Sift the material for lines containing "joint", and return them.
- - - - - - -
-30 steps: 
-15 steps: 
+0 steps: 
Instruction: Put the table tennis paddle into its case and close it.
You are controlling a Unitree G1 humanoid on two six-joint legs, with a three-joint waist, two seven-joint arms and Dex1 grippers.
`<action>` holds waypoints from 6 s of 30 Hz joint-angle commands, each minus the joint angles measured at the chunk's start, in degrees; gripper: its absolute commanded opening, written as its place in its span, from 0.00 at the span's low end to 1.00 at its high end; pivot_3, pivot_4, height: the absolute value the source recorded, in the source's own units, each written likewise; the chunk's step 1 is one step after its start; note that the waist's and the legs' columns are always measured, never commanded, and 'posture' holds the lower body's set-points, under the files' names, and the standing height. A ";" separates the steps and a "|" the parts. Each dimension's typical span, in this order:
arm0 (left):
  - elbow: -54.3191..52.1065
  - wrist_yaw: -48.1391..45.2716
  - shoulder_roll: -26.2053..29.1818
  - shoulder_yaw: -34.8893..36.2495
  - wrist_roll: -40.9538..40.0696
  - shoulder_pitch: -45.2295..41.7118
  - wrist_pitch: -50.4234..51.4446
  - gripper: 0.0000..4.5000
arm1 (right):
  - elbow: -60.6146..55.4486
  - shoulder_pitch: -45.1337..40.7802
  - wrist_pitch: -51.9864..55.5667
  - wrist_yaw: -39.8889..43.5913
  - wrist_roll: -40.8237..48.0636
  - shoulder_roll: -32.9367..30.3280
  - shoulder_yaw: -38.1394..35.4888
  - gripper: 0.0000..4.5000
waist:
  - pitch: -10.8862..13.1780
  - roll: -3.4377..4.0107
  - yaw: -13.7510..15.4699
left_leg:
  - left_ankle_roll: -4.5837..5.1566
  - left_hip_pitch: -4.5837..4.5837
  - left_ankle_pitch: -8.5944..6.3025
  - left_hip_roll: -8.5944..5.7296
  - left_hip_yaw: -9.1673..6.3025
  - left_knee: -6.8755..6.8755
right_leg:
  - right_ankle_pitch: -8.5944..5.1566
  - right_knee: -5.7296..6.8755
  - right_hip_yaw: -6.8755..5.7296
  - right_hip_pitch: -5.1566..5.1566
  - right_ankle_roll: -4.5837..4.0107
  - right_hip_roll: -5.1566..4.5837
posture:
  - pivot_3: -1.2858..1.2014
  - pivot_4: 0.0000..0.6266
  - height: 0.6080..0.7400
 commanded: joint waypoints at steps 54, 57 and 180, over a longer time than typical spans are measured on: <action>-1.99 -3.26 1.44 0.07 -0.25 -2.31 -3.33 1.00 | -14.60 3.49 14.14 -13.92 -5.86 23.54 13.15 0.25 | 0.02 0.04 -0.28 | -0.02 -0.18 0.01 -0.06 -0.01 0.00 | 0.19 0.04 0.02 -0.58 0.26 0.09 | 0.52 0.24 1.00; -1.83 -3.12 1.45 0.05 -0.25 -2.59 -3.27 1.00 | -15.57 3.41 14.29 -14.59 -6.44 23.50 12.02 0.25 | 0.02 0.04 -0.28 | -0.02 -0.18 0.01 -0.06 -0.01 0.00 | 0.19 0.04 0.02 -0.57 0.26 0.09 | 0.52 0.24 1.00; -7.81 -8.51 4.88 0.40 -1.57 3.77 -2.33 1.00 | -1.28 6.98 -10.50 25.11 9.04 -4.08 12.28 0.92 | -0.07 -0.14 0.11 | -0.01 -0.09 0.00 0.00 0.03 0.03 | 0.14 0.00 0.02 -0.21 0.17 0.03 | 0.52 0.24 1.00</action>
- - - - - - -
**Exercise result**.
You are controlling a Unitree G1 humanoid on two six-joint legs, with a three-joint waist, two seven-joint arms and Dex1 grippers.
`<action>` holds waypoints from 6 s of 30 Hz joint-angle commands, each minus the joint angles measured at the chunk's start, in degrees; gripper: its absolute commanded opening, written as its place in its span, from 0.00 at the span's low end to 1.00 at its high end; pivot_3, pivot_4, height: the absolute value the source recorded, in the source's own units, each written likewise; the chunk's step 1 is one step after its start; note that the waist's and the legs' columns are always measured, never commanded, and 'posture' holds the lower body's set-points, under the files' names, and the standing height. A ";" separates the steps and a "|" the parts. Each dimension's typical span, in this order:
 commanded: joint waypoints at steps 54, 57 and 180, over a longer time than typical spans are measured on: <action>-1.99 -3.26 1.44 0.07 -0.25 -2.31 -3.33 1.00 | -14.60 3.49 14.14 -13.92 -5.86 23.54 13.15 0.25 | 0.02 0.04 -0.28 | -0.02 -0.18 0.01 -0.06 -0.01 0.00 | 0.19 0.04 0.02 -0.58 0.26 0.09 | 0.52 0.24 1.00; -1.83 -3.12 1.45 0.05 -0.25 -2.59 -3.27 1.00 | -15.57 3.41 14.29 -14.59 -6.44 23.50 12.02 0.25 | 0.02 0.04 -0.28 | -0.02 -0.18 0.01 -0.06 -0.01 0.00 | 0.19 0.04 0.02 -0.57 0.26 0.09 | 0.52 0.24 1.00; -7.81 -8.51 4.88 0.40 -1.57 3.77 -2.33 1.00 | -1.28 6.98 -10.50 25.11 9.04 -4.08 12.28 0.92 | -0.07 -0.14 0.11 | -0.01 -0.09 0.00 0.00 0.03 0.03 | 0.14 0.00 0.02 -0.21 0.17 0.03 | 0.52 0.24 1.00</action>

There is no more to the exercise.